It was love at first sight for Tim Burton and stop-motion animation. At an early age, Burton was drawn to films such as Nathan Juran’s 20 Million Miles to Earth (1957) and Don Chaffey’s Jason and the Argonauts (1963), which featured innovative animation by special effects master Ray Harryhausen. Burton responded to the sense of wonder the technique conjured in its audiences and was inspired to create his own stop-motion animated films, such as a 1971 super-8mm short featuring cavemen and dinosaur figures (on view in the MoMA gallery exhibition) that invokes When Dinosaurs Ruled the Earth (1970, directed by Val Guest, and animated by Jim Danforth).
Later, as a student of animation at CalArts, Burton came to understand the artistry of the craft, and soon recognized that his attraction to the medium lay in its ability to lend gravity to the characters in films. The three-dimensional aspect of stop-motion animation made the fantastic characters appear more real. When watching 20 Million Miles to Earth, it’s hard not to feel for the put-upon “monster” who was transported to Earth from Venus through no act of its own. I certainly don’t fault its rampaging and rioting. The poor thing is probably just hungry and scared! The animation helped viewers identify with something that could not possibly exist.
Burton was compelled to utilize stop-motion animation because it could bring something purely imagined to vivid life in a way that 2-D animation couldn’t. For his first directorial endeavor as an apprentice animator at Disney, Burton chose to film Vincent (1982) using his beloved technique, because, according to early script notes (also on view in the exhibition), it had a “crude elegance,” and the articulated movements of the puppet reflected the “totally exposed feelings” of the Vincent Malloy character, a little bored suburban boy who dreams of being a tragic mad scientist. Burton grew up enamored of Universal horror movies such as James Whale’s Frankenstein (1931). Perhaps subconsciously, he gravitated toward a technique that could help him bring monsters to life.
In 1993, Tim Burton’s The Nightmare Before Christmas brought stop-motion animation back to the forefront of filmmaking. Its success proved that audiences would still respond to this age-old medium even in the face of new and wondrous computer-animated films. It perpetually amazes me to think about the process of creativity and the divergent paths it can take. Burton and John Lasseter were classmates at CalArts and colleagues in Disney’s animation department. From this similar start, while Lasseter was going to infinity and beyond with Toy Story (1995), the first completely computer-animated feature film, Burton went back to the roots with stop-motion animation, which is as old as film itself.
Popularly known as a live-action movie director, Burton never let go of stop-motion animation as his career blossomed, revisiting the medium with Corpse Bride (2005) and an upcoming remake of his 1984 short film Frankenweenie, this time as a feature-length stop-motion animated film. Even Burton’s original commercial for MoMA’s exhibition was made with stop-motion animation.

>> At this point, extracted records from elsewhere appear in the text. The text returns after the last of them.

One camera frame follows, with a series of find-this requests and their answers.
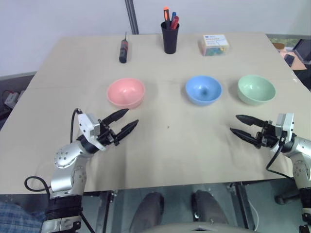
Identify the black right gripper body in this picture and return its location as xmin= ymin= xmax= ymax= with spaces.
xmin=256 ymin=120 xmax=280 ymax=149

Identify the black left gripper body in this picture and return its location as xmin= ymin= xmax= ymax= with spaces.
xmin=97 ymin=118 xmax=121 ymax=147

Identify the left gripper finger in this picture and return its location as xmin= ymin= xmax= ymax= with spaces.
xmin=116 ymin=119 xmax=140 ymax=142
xmin=103 ymin=108 xmax=130 ymax=126

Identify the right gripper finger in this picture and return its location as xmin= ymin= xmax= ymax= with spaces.
xmin=229 ymin=128 xmax=259 ymax=147
xmin=235 ymin=114 xmax=265 ymax=127

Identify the pink red bowl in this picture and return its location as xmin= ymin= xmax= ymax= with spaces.
xmin=107 ymin=77 xmax=146 ymax=110

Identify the green bowl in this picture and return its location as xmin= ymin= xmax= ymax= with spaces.
xmin=237 ymin=74 xmax=276 ymax=107

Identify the beige paper table cover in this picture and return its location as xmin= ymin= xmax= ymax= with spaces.
xmin=0 ymin=33 xmax=311 ymax=196

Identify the blue bowl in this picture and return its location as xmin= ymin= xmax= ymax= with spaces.
xmin=185 ymin=75 xmax=223 ymax=107

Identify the black office chair base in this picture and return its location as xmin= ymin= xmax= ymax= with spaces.
xmin=274 ymin=190 xmax=302 ymax=207

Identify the black red screwdriver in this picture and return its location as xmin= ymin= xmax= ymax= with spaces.
xmin=119 ymin=31 xmax=130 ymax=64

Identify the metal table leg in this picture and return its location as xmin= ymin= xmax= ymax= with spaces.
xmin=227 ymin=182 xmax=256 ymax=231
xmin=96 ymin=190 xmax=115 ymax=233

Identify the small black device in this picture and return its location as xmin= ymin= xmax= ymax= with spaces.
xmin=284 ymin=54 xmax=296 ymax=67

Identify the clear box of pins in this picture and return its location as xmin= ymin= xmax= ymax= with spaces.
xmin=200 ymin=34 xmax=230 ymax=57

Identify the grey laptop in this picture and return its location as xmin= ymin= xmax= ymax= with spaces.
xmin=292 ymin=38 xmax=311 ymax=71

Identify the black pen cup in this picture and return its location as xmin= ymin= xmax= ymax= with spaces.
xmin=160 ymin=21 xmax=180 ymax=55

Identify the grey vertical pole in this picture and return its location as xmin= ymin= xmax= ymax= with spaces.
xmin=124 ymin=0 xmax=139 ymax=35

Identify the white power strip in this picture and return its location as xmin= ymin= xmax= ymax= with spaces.
xmin=3 ymin=89 xmax=25 ymax=108

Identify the red marker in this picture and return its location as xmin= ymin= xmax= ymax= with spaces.
xmin=170 ymin=16 xmax=180 ymax=31

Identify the blue plaid cloth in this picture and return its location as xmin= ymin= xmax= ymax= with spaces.
xmin=0 ymin=198 xmax=46 ymax=233

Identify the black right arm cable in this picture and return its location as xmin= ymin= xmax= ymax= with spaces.
xmin=265 ymin=134 xmax=296 ymax=179

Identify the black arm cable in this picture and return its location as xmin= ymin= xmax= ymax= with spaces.
xmin=24 ymin=108 xmax=82 ymax=195
xmin=265 ymin=134 xmax=296 ymax=179

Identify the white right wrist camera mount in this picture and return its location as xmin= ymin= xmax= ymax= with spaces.
xmin=275 ymin=113 xmax=295 ymax=146

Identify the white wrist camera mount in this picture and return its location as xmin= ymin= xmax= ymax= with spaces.
xmin=77 ymin=113 xmax=106 ymax=151
xmin=275 ymin=113 xmax=295 ymax=146

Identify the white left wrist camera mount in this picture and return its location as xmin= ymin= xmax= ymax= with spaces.
xmin=77 ymin=113 xmax=106 ymax=151

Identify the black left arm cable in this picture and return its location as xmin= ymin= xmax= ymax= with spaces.
xmin=24 ymin=108 xmax=82 ymax=195

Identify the thin white cable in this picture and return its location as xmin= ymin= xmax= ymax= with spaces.
xmin=247 ymin=200 xmax=260 ymax=232

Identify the thin black cable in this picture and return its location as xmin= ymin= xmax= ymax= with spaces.
xmin=79 ymin=210 xmax=96 ymax=233

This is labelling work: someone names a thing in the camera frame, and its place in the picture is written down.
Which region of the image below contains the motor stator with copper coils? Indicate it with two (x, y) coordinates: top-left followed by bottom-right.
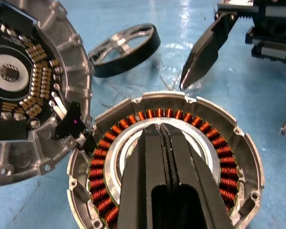
(66, 90), (266, 229)

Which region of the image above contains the black spoked motor rotor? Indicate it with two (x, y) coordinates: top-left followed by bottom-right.
(87, 23), (162, 78)

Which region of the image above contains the motor cover with circuit board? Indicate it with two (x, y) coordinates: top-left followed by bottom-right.
(0, 0), (96, 187)

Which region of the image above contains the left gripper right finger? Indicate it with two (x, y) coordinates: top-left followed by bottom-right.
(160, 123), (235, 229)

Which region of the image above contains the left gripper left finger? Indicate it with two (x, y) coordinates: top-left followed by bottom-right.
(116, 123), (169, 229)

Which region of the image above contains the blue plastic table cover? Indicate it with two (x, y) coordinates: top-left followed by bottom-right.
(0, 0), (286, 229)

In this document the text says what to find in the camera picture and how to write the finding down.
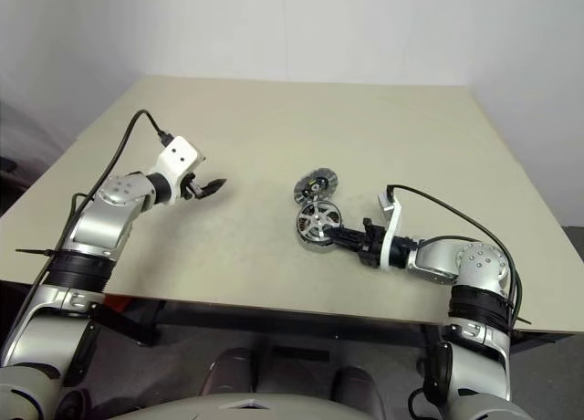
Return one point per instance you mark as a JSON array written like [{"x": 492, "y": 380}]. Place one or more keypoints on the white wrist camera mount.
[
  {"x": 178, "y": 157},
  {"x": 393, "y": 223}
]

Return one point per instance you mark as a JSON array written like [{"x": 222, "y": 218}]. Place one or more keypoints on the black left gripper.
[{"x": 191, "y": 187}]

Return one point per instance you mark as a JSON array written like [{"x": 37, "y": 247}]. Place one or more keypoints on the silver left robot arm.
[{"x": 102, "y": 214}]

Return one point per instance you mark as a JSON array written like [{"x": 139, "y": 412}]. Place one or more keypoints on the grey robot torso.
[{"x": 251, "y": 408}]

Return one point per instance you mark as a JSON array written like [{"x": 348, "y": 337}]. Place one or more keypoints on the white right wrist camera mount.
[{"x": 393, "y": 223}]

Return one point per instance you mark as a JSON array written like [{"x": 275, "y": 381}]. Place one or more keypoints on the silver spoked rotor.
[{"x": 315, "y": 217}]

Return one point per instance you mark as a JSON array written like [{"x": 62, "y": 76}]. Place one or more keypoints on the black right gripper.
[{"x": 373, "y": 246}]

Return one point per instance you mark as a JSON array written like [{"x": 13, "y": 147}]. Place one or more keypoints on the red object under table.
[{"x": 119, "y": 305}]

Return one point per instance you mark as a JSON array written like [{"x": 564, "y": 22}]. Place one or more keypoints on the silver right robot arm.
[{"x": 474, "y": 265}]

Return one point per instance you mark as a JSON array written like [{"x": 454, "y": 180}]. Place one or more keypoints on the black table frame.
[{"x": 274, "y": 317}]

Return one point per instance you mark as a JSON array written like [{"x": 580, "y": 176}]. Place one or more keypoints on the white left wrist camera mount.
[{"x": 178, "y": 157}]

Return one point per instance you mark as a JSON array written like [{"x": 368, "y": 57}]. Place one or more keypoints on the grey motor housing lid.
[{"x": 315, "y": 182}]

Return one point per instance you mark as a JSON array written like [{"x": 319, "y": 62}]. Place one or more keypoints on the dark rounded shape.
[
  {"x": 353, "y": 385},
  {"x": 228, "y": 370}
]

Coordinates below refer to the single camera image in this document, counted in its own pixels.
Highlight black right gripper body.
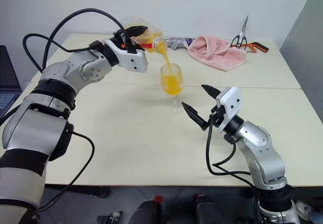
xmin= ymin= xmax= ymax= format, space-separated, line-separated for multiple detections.
xmin=207 ymin=104 xmax=227 ymax=131

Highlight clear wine glass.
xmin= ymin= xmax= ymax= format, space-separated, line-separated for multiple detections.
xmin=160 ymin=63 xmax=185 ymax=115

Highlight pink towel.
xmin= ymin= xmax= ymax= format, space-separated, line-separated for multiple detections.
xmin=187 ymin=35 xmax=247 ymax=72

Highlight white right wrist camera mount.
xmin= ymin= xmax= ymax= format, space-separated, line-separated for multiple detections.
xmin=216 ymin=86 xmax=242 ymax=134

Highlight grey folded umbrella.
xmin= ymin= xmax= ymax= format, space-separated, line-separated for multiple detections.
xmin=164 ymin=36 xmax=195 ymax=50

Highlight clear orange juice bottle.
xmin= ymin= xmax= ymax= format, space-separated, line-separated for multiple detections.
xmin=123 ymin=19 xmax=168 ymax=55

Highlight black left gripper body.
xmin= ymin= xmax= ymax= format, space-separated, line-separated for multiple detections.
xmin=112 ymin=28 xmax=139 ymax=53

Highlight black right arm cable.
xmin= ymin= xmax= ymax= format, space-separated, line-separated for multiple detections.
xmin=206 ymin=122 xmax=256 ymax=187

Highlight dark rounded shape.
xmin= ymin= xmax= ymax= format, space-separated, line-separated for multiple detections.
xmin=131 ymin=199 xmax=156 ymax=224

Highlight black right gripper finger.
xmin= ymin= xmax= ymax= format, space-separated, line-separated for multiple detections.
xmin=201 ymin=84 xmax=221 ymax=100
xmin=181 ymin=101 xmax=210 ymax=131

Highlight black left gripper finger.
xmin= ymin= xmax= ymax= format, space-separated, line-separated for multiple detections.
xmin=124 ymin=25 xmax=149 ymax=36

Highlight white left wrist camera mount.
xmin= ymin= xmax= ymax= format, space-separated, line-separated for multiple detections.
xmin=104 ymin=39 xmax=149 ymax=73

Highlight white shoe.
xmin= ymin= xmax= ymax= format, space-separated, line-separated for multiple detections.
xmin=294 ymin=200 xmax=316 ymax=219

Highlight orange and black hand tool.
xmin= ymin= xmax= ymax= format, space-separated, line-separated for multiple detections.
xmin=230 ymin=42 xmax=270 ymax=54

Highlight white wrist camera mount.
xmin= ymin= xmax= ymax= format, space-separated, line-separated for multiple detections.
xmin=104 ymin=39 xmax=149 ymax=73
xmin=216 ymin=86 xmax=242 ymax=134

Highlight dark laptop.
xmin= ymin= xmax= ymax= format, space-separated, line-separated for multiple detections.
xmin=0 ymin=44 xmax=23 ymax=121

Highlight black post with red cap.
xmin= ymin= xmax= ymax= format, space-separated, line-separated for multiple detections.
xmin=154 ymin=195 xmax=163 ymax=224

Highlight silver black-handled scissors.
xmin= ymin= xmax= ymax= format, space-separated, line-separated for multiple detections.
xmin=230 ymin=14 xmax=250 ymax=51

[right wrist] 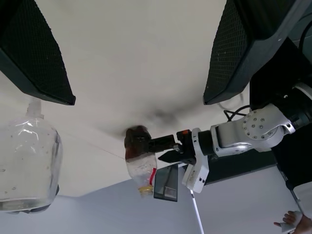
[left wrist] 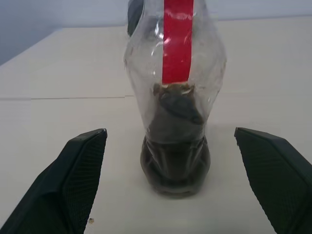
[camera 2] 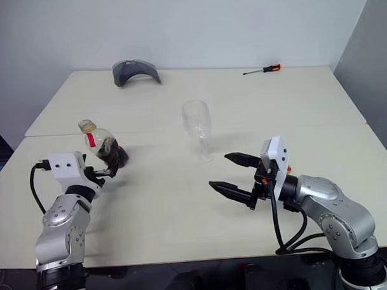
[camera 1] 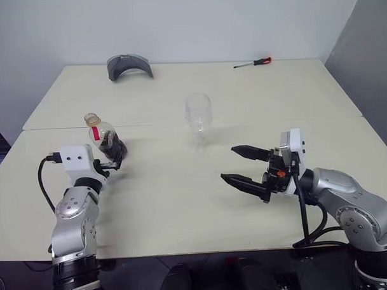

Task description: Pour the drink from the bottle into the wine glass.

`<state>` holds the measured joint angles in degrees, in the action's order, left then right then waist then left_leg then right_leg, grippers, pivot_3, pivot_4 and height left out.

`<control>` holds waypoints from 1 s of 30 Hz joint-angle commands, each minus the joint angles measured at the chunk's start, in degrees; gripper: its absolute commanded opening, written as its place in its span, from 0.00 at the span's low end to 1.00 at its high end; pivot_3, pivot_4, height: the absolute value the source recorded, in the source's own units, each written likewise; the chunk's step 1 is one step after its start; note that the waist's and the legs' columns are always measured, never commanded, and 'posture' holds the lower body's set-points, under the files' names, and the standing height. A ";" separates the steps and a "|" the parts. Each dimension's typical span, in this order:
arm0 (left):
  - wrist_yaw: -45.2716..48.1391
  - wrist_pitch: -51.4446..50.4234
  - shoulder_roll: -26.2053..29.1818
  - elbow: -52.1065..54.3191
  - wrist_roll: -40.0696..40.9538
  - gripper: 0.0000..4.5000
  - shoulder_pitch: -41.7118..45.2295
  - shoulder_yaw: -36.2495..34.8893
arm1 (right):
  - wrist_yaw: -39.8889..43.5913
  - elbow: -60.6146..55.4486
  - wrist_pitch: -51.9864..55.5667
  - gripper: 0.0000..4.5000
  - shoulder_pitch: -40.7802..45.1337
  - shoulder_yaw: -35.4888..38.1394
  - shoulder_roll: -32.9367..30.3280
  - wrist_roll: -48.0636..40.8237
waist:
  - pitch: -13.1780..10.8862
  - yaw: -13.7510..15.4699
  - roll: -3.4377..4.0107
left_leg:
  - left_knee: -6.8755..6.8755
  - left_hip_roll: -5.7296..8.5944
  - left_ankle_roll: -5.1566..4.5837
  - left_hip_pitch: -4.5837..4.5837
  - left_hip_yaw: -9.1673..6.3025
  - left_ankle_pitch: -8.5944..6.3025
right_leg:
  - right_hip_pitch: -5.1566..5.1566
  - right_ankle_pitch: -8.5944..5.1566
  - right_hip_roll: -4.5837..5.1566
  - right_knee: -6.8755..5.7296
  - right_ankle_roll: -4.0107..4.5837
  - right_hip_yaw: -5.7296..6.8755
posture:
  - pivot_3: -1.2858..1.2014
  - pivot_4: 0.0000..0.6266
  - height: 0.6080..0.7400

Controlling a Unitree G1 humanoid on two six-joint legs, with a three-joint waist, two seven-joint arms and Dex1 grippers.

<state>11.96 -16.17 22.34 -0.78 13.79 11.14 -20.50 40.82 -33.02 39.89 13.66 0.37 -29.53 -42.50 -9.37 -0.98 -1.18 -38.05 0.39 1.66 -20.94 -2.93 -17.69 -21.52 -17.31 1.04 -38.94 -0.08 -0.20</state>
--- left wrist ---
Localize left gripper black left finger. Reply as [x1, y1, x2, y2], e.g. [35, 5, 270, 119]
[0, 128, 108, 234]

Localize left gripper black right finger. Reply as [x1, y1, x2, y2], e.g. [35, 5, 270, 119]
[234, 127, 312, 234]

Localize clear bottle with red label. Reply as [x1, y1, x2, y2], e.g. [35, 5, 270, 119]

In conjunction with our Tim Burton retrospective, we are presenting a series of films that have influenced and inspired the filmmaker (including some of the films mentioned above). The series pays respect to some of the giants who have come before Burton in the field of stop-motion animation, and upon whose shoulders the filmmaker stands. As Burton was inspired by masters like Harryhausen (himself the subject of a MoMA retrospective—Ray Harryhausen: Special Effects (May 28–September 1, 1981)—who in turn had admired and trained under Willis O’Brien (creator of effects in King Kong  and Mighty Joe Young ), we wonder who among the new generations of filmmakers who fell in love with Burton’s stop-motion animated films will grace the walls of MoMA next.